The chateau is worth a nose just for the staircase but there are some other treats to be found, I would imagine this place was quite stunning in its heyday.

I can't find much history on the place apart from the owner could not maintain the building and towards the end lived in one room with some portable heaters. There seems to be quite a close relationship between the property and race horses, the stables onsite being quite a nice explore themselves.

Curiously we found 2 dead barn owls in the buildings, I just hope these died from natural causes, but given the French taste for killing anything with wings I am not convinced. They are stunningly beautiful, such a shame. Also there seems to be some pilfering of the fixtures when comparing my pics to others, notably the door frames.

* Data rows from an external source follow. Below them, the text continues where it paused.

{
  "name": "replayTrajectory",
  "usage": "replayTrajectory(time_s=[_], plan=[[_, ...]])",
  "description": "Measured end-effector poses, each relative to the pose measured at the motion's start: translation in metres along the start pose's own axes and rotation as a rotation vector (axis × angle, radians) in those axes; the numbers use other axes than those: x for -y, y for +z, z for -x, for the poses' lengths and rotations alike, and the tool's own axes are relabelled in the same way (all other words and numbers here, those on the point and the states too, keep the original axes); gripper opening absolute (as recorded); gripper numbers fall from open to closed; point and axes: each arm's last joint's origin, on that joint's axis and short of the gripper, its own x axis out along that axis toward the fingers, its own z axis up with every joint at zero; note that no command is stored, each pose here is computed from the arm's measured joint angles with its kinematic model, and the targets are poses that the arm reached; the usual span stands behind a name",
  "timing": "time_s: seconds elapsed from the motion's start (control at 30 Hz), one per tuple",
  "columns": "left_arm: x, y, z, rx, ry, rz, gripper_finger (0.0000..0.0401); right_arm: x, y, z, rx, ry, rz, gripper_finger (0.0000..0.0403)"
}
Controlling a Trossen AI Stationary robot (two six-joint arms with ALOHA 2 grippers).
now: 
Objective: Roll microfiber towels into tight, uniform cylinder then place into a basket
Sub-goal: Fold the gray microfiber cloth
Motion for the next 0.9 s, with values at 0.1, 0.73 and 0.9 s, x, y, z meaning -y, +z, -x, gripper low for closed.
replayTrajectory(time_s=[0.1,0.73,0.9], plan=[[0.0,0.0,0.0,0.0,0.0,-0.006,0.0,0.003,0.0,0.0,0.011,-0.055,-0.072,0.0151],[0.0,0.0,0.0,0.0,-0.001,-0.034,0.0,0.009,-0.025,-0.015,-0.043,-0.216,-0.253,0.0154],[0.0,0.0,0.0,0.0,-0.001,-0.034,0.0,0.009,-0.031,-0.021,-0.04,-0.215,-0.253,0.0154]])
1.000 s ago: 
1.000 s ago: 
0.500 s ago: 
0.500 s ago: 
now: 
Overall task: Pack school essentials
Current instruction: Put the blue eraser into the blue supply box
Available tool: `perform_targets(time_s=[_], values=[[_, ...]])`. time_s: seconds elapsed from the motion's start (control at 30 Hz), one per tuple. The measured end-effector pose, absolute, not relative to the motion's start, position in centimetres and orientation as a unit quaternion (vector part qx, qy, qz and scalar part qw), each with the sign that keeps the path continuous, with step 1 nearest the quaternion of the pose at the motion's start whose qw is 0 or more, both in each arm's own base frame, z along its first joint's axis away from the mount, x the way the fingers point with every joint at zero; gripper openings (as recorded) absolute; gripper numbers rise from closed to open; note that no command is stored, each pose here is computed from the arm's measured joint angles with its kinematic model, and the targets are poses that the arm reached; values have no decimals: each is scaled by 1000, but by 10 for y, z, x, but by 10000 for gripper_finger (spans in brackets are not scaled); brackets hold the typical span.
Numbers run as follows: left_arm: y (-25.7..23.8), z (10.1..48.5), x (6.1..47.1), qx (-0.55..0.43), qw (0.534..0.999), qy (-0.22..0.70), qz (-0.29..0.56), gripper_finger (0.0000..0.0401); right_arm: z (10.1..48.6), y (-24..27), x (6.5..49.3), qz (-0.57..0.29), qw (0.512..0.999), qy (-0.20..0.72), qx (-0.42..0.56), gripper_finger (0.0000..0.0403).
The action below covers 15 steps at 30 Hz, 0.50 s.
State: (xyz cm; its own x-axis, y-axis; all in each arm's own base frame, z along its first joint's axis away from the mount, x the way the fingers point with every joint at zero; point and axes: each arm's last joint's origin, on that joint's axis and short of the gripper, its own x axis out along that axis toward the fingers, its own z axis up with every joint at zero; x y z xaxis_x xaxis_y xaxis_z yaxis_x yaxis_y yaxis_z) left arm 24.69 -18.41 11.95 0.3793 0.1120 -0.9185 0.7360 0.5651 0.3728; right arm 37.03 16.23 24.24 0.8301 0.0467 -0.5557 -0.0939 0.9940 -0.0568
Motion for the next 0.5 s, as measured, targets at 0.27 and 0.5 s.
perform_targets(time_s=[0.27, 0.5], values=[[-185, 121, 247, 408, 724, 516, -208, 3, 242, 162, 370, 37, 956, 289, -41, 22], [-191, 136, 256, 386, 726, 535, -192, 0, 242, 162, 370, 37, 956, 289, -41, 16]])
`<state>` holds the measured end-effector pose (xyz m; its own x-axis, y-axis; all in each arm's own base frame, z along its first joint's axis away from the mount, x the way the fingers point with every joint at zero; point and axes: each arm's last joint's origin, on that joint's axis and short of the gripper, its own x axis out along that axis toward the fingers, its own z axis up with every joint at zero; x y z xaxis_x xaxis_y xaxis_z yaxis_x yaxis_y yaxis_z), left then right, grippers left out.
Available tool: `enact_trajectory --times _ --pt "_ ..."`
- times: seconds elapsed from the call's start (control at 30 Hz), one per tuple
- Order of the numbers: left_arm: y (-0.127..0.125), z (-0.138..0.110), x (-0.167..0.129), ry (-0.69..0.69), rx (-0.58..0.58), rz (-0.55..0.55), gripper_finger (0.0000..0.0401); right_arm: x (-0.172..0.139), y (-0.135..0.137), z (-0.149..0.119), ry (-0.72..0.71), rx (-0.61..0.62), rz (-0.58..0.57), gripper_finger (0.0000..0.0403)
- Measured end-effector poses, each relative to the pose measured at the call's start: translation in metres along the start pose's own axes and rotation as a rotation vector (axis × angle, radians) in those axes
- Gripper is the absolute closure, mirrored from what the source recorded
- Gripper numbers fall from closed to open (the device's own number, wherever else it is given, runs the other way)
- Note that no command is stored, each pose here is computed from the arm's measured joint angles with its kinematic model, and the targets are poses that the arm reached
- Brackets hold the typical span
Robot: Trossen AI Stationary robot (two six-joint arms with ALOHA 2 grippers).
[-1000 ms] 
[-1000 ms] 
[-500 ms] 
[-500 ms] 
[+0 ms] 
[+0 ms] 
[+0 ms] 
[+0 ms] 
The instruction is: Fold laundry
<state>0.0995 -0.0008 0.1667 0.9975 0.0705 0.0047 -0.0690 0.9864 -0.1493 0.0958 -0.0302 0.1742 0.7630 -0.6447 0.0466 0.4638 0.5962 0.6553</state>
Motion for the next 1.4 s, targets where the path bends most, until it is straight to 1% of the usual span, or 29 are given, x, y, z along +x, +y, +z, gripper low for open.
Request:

Thanks are due too the lovely chap that helped me track this place down. On with the pics.






































































































































Cheers t2020


----------



## MrDan (Apr 6, 2013)

I know when I see your name that I'm going to enjoy the report... And I did!
Very sad about the owls, and I learned that the French don't use qwerty keyboards.
You were absolutely right about that staircase, but still would have been a great explore without them.


----------



## Priority 7 (Apr 6, 2013)

Ahh Des Signes, remember my first visit with Mr UrbanX what fun we had getting into it trying to be stealthy, only to realise walking up the garden path works best and is far easier than 7ft brambles . Superb set Mr 2020


----------



## UrbanX (Apr 6, 2013)

We spent hours gardening that place!  

Fantastic shots dude! It's totally different every time I see it. 

Was really dissapointed last time I went, spent ages tidying the place up! Looks cracking in your shots tho!


----------



## TeeJF (Apr 6, 2013)

Nice one Mark.... what's the story with that thing that looks like a mincing machine then? Shame about the owls...


----------



## tank2020 (Apr 6, 2013)

TeeJF said:


> Nice one Mark.... what's the story with that thing that looks like a mincing machine then? Shame about the owls...



There is also a larger machine upstairs. I think they are for preping the oats for horses, or maybe preping the horses for the table


----------